** TO DO **
For every record below, repeat the text exactly and pass over any image.

EXTRACTED ENTRIES Start Marker

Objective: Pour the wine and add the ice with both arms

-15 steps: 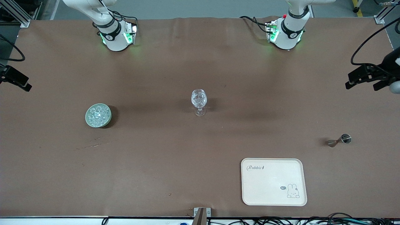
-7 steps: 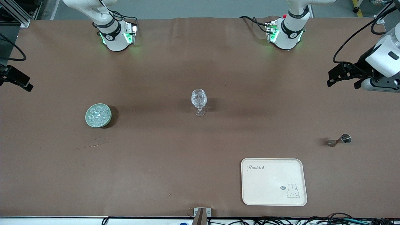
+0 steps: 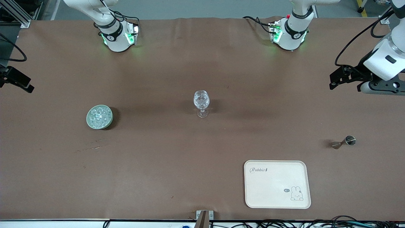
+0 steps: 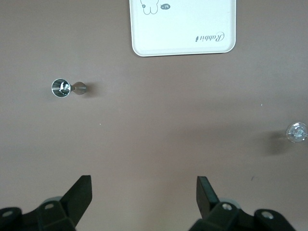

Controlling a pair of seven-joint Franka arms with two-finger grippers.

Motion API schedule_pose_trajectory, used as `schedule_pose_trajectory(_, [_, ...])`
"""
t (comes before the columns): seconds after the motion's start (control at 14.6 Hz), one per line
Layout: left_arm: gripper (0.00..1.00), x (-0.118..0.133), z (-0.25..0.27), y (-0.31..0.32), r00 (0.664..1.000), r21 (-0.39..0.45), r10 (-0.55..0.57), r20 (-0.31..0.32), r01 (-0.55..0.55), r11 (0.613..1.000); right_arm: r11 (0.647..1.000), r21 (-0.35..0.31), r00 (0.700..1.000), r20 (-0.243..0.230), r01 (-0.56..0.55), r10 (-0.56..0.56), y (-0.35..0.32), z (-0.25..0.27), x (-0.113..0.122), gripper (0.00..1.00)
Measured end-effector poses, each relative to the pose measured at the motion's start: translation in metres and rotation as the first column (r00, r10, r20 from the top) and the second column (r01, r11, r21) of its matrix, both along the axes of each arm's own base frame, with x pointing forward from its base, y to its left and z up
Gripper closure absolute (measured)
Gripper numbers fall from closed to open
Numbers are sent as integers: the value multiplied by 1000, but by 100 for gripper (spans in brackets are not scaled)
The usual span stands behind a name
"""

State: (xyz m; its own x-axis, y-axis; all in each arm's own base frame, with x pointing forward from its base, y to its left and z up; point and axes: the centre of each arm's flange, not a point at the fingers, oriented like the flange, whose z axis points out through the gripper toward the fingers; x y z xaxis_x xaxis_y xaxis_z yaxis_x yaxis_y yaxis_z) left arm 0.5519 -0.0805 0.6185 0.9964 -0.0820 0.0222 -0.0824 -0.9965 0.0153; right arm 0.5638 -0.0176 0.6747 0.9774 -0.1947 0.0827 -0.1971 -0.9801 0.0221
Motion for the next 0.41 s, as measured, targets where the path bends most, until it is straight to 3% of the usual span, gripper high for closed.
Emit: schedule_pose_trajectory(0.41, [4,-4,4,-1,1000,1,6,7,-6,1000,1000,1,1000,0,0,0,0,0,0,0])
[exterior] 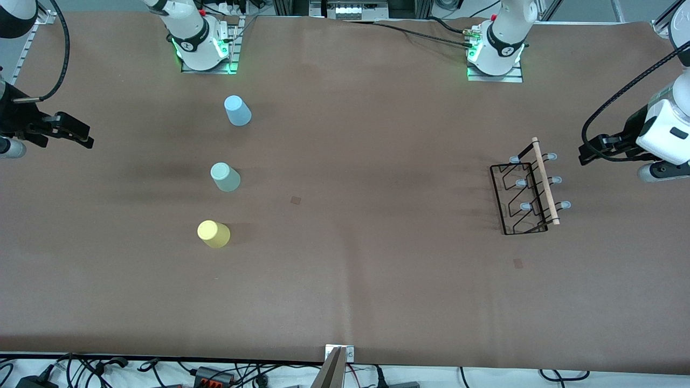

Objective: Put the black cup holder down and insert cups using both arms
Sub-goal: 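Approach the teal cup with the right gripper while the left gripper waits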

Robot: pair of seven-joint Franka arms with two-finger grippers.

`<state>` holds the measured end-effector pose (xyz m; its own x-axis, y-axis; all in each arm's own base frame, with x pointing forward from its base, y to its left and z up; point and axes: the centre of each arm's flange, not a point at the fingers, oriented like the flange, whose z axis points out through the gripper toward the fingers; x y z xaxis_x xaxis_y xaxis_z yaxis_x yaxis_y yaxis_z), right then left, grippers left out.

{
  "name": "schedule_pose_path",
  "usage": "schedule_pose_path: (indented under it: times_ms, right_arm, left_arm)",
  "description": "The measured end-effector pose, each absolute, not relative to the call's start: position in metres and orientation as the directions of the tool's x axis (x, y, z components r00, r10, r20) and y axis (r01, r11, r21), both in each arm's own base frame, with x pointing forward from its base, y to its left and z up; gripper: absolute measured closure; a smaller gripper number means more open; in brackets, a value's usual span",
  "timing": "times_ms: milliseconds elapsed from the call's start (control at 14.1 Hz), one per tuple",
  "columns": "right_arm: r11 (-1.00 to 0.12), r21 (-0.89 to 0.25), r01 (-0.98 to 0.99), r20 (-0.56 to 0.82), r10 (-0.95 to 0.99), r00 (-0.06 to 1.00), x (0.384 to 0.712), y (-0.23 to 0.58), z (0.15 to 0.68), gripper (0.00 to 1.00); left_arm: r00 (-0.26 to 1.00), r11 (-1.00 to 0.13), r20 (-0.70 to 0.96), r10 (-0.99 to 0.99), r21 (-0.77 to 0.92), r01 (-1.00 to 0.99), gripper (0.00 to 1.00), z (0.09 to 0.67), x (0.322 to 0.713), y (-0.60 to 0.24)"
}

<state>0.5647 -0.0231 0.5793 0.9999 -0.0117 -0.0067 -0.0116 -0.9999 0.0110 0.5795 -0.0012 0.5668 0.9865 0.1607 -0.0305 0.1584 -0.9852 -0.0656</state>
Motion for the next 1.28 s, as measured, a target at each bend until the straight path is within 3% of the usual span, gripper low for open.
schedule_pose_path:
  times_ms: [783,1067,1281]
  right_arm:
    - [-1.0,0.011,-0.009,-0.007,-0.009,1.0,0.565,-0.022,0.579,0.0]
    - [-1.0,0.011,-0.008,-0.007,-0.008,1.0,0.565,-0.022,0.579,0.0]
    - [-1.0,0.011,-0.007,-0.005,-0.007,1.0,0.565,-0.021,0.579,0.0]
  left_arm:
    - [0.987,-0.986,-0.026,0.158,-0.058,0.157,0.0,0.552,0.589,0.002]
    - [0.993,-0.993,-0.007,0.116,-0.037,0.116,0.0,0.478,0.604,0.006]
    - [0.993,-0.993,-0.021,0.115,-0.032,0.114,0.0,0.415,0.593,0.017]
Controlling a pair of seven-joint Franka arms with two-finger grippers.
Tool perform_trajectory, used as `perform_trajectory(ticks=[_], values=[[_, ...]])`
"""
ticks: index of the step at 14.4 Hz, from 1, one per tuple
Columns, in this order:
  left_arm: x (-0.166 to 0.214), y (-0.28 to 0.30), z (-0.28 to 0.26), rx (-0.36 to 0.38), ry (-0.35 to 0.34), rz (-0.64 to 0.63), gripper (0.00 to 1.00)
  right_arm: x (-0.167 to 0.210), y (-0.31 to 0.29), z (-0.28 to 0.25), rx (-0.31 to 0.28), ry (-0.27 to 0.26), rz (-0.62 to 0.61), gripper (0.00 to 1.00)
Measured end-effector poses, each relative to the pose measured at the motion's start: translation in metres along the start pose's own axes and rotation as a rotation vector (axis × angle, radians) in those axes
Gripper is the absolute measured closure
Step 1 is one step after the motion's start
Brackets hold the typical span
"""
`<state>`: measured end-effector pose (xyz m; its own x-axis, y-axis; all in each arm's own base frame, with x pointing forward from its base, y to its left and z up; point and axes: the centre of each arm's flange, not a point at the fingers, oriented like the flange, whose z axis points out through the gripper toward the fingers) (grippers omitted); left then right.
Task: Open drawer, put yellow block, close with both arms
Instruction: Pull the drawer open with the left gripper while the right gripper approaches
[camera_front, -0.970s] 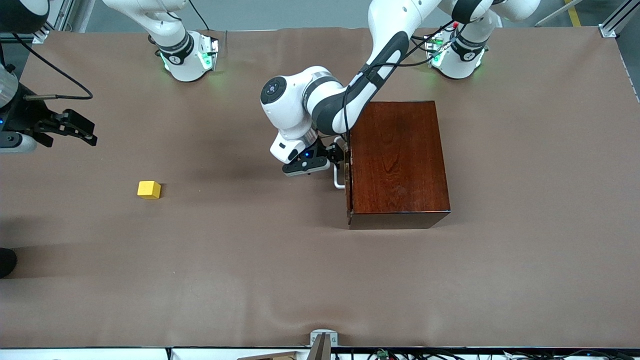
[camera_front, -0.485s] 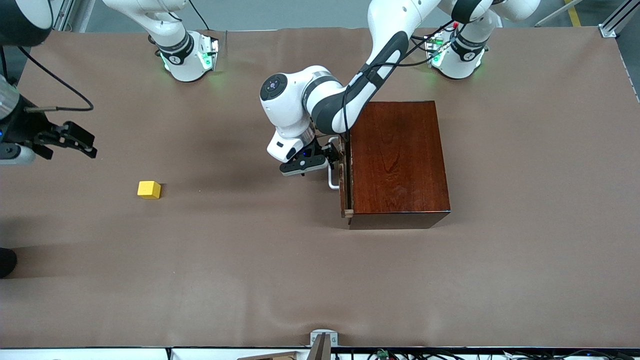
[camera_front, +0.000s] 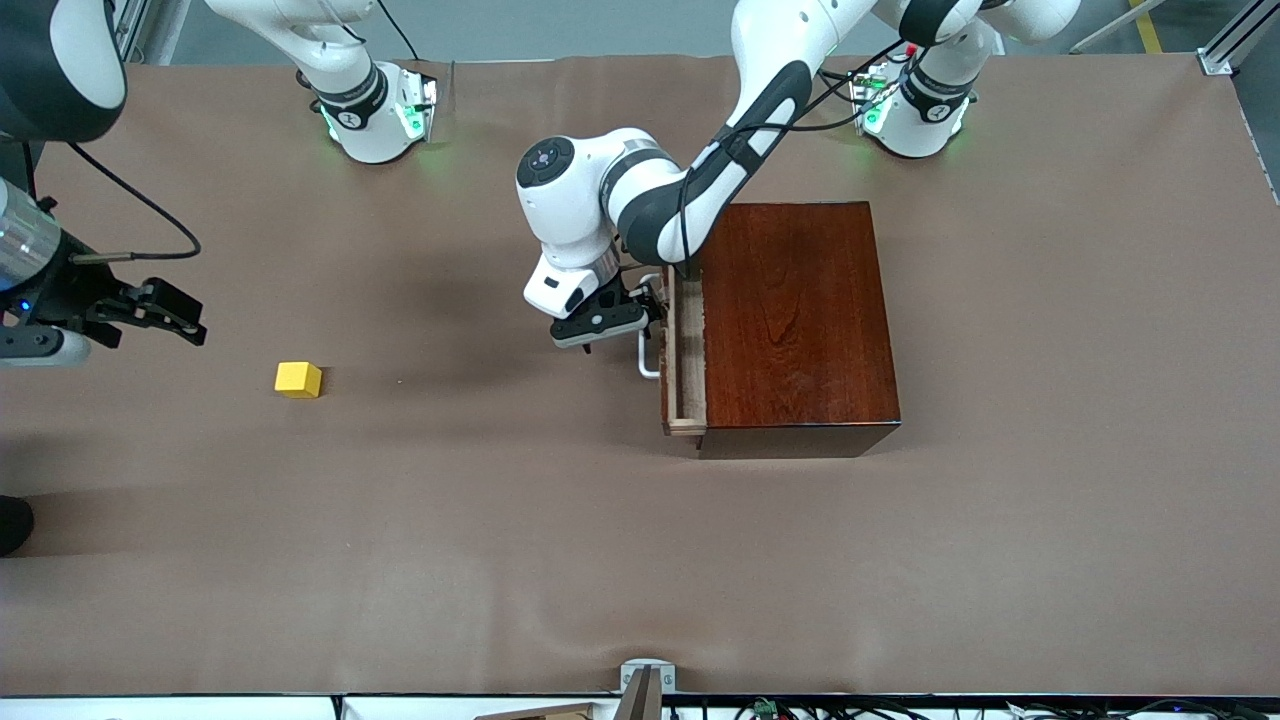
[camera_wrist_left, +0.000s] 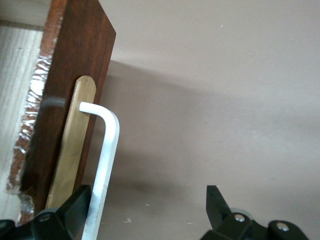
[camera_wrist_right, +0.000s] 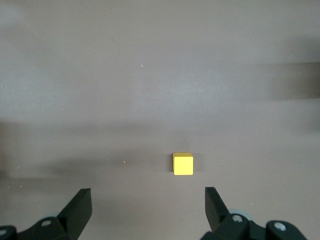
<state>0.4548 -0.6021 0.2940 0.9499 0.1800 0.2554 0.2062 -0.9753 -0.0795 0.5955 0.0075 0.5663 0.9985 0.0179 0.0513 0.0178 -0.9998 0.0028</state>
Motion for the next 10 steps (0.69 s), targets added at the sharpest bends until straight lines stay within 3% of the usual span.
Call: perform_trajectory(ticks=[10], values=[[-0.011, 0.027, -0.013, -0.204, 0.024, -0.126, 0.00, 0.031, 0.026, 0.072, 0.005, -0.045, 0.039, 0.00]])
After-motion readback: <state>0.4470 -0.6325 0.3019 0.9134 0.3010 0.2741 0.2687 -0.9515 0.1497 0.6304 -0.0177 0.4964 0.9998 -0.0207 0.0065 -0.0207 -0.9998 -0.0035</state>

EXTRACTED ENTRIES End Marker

** YOUR RESPONSE **
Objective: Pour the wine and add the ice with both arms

-15 steps: 
-7 steps: 
+0 steps: 
+0 steps: 

Controlling a pair of seven-joint Franka arms with two-finger grippers.

Motion API schedule_pose_trajectory, used as `schedule_pose_trajectory(_, [_, ...])`
"""
t (comes before the columns): seconds after the motion's start (control at 14.6 Hz), one per line
Layout: left_arm: gripper (0.00..1.00), x (-0.118..0.133), z (-0.25..0.27), y (-0.31..0.32), r00 (0.664..1.000), r21 (-0.39..0.45), r10 (-0.55..0.57), r20 (-0.31..0.32), r01 (-0.55..0.55), r11 (0.613..1.000); right_arm: r11 (0.647..1.000), r21 (-0.35..0.31), r00 (0.700..1.000), r20 (-0.243..0.230), r01 (-0.56..0.55), r10 (-0.56..0.56), y (-0.35..0.32), z (-0.25..0.27), x (-0.113..0.122), gripper (0.00..1.00)
Measured end-effector poses, each relative to the pose measured at the motion's start: translation in metres and rotation as the first column (r00, r10, r20 from the top) and the second column (r01, r11, r21) of its matrix, both along the axes of each arm's own base frame, with x pointing forward from its base, y to its left and z up
Gripper closure absolute (measured)
Gripper numbers fall from closed to open
Numbers are sent as integers: the value multiplied by 1000, but by 100 for gripper (spans in brackets are not scaled)
The usual span stands behind a name
"""

State: (xyz m; its own x-axis, y-axis; all in each arm's own base frame, with x pointing forward from its base, y to its left and z up; point and axes: the centre of each arm's flange, not a point at the fingers, oriented like the flange, whose z axis points out through the gripper toward the fingers; x y z xaxis_x xaxis_y xaxis_z yaxis_x yaxis_y yaxis_z) left arm 0.5519 -0.0805 0.6185 0.9964 -0.0820 0.0222 -0.0824 -0.9965 0.0153; right arm 0.5638 -0.0176 0.6747 0.9774 -0.1947 0.0827 -0.1971 -0.9801 0.0221
Motion for the next 0.41 s, as measured, targets where the path bends most, until it is straight to 3% of the usual span, gripper high for closed.
Emit: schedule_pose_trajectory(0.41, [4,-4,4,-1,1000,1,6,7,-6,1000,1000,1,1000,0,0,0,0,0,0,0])
[exterior] 

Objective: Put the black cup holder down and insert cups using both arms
Sub-goal: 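Approach the teal cup with the right gripper while the left gripper waits
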
Robot: pair of seven-joint Franka arms with two-finger grippers.

`<state>` holds the measured end-effector pose (xyz m; its own x-axis, y-axis; all in each arm's own base frame, with x pointing forward from its base, y to its left and z up; point and axes: the centre of each arm's flange, not a point at the fingers, oriented like the flange, whose z axis points out through the gripper toward the fingers; x y z xaxis_x xaxis_y xaxis_z yaxis_x yaxis_y yaxis_z), right then left, grippers left out.

{
  "name": "schedule_pose_path",
  "usage": "schedule_pose_path: (indented under it: times_ms, right_arm, left_arm)",
  "description": "The measured end-effector pose, each absolute, not relative to the call's start: position in metres and orientation as the directions of the tool's x axis (x, y, z components r00, r10, r20) and y axis (r01, r11, r21), both in each arm's own base frame, with x pointing forward from its base, y to its left and z up; gripper: absolute measured closure; a smaller gripper number means more open; in brackets, a value's usual span",
  "timing": "times_ms: milliseconds elapsed from the call's start (control at 14.1 Hz), one per tuple",
  "columns": "right_arm: r11 (-1.00 to 0.12), r21 (-0.89 to 0.25), r01 (-0.98 to 0.99), r20 (-0.56 to 0.82), r10 (-0.95 to 0.99), r00 (-0.06 to 1.00), x (0.384 to 0.712), y (-0.23 to 0.58), z (0.15 to 0.68), gripper (0.00 to 1.00); left_arm: r00 (-0.26 to 1.00), r11 (-1.00 to 0.13), r20 (-0.70 to 0.96), r10 (-0.99 to 0.99), r21 (-0.77 to 0.92), r01 (-1.00 to 0.99), gripper (0.00 to 1.00), z (0.09 to 0.67), x (0.322 to 0.713), y (-0.60 to 0.24)"
}

<state>0.5647 -0.0231 0.5793 0.9999 -0.0117 -0.0067 -0.0116 -0.9999 0.0110 0.5795 -0.0012 0.5668 0.9865 0.1607 -0.0305 0.1584 -0.9852 -0.0656</state>
Motion for the next 1.28 s, as measured, a target at each bend until the straight path is within 3% of the usual span, gripper low for open.
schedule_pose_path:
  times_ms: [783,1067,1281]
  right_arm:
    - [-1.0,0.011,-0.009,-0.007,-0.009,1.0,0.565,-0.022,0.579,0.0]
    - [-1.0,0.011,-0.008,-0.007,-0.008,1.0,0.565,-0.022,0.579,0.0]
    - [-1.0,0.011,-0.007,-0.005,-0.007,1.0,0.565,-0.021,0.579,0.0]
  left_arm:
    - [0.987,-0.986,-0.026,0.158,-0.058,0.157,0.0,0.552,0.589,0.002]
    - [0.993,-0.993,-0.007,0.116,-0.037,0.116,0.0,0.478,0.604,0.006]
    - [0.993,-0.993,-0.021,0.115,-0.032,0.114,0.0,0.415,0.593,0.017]
Controlling a pair of seven-joint Franka arms with two-finger grippers.
Tool perform_trajectory, used as `perform_trajectory(ticks=[_], values=[[_, ...]])`
"""
ticks: index of the step at 14.4 Hz, from 1, one per tuple
Columns, in this order:
  left_arm: x (-0.166 to 0.214), y (-0.28 to 0.30), z (-0.28 to 0.26), rx (-0.36 to 0.38), ry (-0.35 to 0.34), rz (-0.64 to 0.63), gripper (0.00 to 1.00)
  right_arm: x (-0.167 to 0.210), y (-0.31 to 0.29), z (-0.28 to 0.25), rx (-0.31 to 0.28), ry (-0.27 to 0.26), rz (-0.62 to 0.61), gripper (0.00 to 1.00)
Measured end-effector poses, each relative to the pose measured at the motion's start: translation in metres along the start pose's own axes and rotation as a rotation vector (axis × angle, radians) in those axes
Gripper is the absolute measured closure
Step 1 is one step after the motion's start
Brackets hold the typical span
"""
`<state>`: measured end-effector pose (xyz m; its own x-axis, y-axis; all in each arm's own base frame, with x pointing forward from its base, y to its left and z up; point and axes: the centre of each arm's flange, not a point at the fingers, oriented like the flange, whose z axis points out through the gripper toward the fingers) (grippers omitted); left then right.
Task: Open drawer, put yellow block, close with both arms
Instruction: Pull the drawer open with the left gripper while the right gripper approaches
[camera_front, -0.970s] 
[camera_front, -0.485s] 
[camera_front, +0.000s] 
[camera_wrist_left, +0.000s] 
[camera_wrist_right, +0.000s] 
<state>0.4548 -0.6021 0.2940 0.9499 0.1800 0.2554 0.2062 -0.9753 -0.0795 0.5955 0.0075 0.5663 0.9985 0.0179 0.0513 0.0178 -0.9998 0.0028</state>
Motion for the next 10 steps (0.69 s), targets added at the sharpest bends until straight lines stay within 3% of the usual span.
Call: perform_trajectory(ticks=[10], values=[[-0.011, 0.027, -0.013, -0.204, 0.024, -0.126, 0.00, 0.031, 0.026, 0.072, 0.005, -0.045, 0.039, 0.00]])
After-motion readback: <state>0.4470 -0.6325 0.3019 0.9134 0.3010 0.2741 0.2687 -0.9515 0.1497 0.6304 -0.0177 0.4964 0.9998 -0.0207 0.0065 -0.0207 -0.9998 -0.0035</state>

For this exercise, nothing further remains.